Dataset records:
---
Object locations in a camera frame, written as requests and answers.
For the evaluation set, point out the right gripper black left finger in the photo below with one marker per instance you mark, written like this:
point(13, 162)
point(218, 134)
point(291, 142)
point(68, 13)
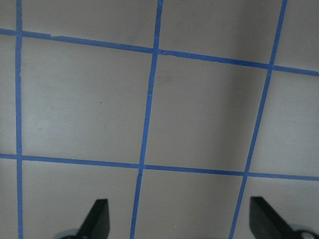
---
» **TASK PROMPT**:
Now write out the data word for word, skipping every picture in it.

» **TASK RESPONSE**:
Object locations in a camera frame, written as requests and answers.
For the evaluation set, point out the right gripper black left finger in the photo below with one marker per instance you mark, written like this:
point(13, 162)
point(218, 134)
point(291, 142)
point(68, 13)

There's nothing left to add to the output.